* WORK TO BE COMPLETED *
Every line of the material must be given again verbatim. Skip the images.

◆ ◆ ◆ ◆

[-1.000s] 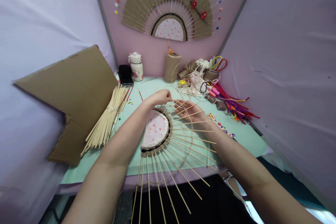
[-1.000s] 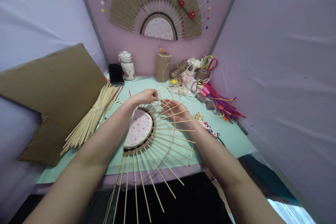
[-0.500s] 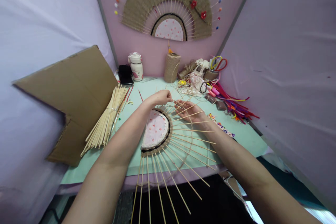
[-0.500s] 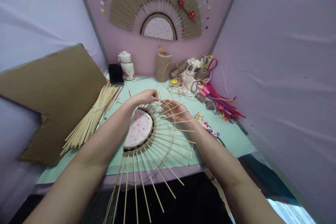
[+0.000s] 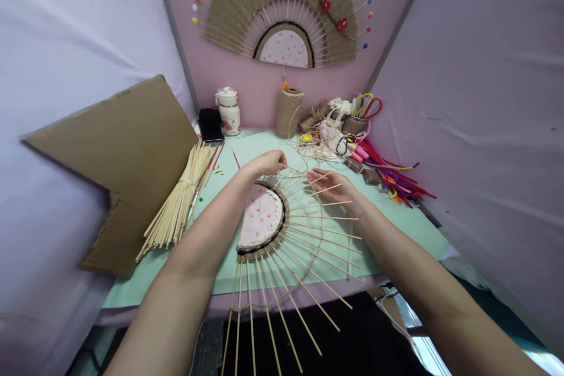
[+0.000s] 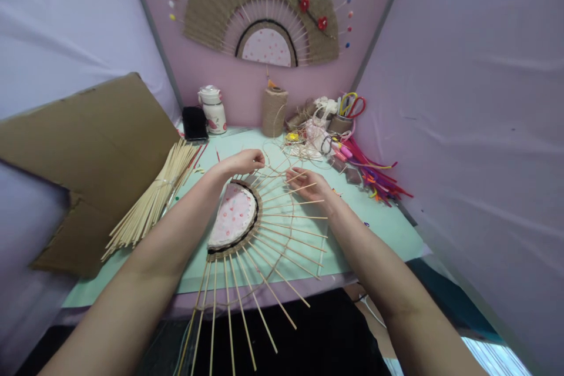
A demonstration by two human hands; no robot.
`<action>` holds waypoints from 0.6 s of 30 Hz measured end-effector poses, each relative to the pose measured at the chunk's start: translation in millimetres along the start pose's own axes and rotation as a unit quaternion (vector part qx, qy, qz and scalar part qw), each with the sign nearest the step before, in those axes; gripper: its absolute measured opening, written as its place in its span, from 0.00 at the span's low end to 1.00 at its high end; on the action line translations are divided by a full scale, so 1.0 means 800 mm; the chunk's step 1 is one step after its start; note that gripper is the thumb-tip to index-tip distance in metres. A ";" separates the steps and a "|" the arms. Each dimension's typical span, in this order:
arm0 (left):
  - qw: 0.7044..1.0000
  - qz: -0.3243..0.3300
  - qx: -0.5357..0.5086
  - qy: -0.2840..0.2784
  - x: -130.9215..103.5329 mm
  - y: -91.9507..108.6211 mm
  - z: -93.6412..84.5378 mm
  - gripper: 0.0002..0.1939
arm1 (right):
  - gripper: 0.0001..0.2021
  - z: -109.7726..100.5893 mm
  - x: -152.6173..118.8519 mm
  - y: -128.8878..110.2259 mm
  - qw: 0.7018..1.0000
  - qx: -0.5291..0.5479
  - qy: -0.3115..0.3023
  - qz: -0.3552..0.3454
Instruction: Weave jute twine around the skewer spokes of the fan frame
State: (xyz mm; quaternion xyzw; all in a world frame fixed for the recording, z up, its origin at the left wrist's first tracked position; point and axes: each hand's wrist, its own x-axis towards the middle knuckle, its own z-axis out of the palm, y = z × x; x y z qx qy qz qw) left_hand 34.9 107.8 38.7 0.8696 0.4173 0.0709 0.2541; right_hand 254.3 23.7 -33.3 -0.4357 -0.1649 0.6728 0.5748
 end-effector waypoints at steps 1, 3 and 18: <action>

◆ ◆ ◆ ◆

* ANSWER *
[-1.000s] 
[-1.000s] 
[-0.500s] 
[-0.500s] 
[+0.000s] 
[+0.000s] 
A demonstration by two human hands; no robot.
`<action>` holds waypoints from 0.6 s of 30 Hz measured end-effector poses, each relative to the pose measured at the chunk's start: translation in millimetres along the start pose's own axes and rotation as a unit quaternion (vector part qx, qy, qz and scalar part qw), each with the sign nearest the step before, in those axes; gripper: its absolute measured opening, written as its place in its span, from 0.00 at the span's low end to 1.00 at its high end; on the action line translations are divided by a full scale, so 1.0 means 800 mm; the chunk's step 1 is one step after its start; note that gripper is the thumb-tip to index-tip distance in metres. A ";" separates the steps and a "|" the arms. Each dimension's typical span, in this order:
arm0 (left):
  - qw: 0.7044..1.0000
  - qz: -0.3243..0.3300
  - qx: -0.5357..0.5086
  - qy: -0.2840..0.2784
  - x: -130.9215..103.5329 mm
  - y: -91.9507..108.6211 mm
  - z: -93.6412..84.5378 mm
  - gripper: 0.0002..0.1939
arm1 (right):
  - gripper: 0.0001..0.2021
  - z: -109.7726..100.5893 mm
  - x: -152.6173..118.8519 mm
  - y: -128.8878..110.2259 mm
  - qw: 0.7018..1.0000
  - qx: -0.5291..0.5479
  - qy: -0.3115..0.3023
  - qz: -0.3552..0.3454
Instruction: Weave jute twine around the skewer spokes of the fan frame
State: (xyz mm; quaternion xyzw; all in a world frame fixed for the recording, z up, its origin at the left wrist's first tracked position; point and axes: each hand's wrist, its own x-axis towards the middle knuckle, its own z-axis out of the palm, y = z × x; x y z qx qy qz qw) left_hand 34.9 107.8 38.7 0.8696 0.4173 0.0709 0.2541; right_hand 254.3 23.7 -33.3 -0.4357 -0.1649 0.6728 0.5748
 end-effector waypoints at steps 1, 3 and 18: <action>

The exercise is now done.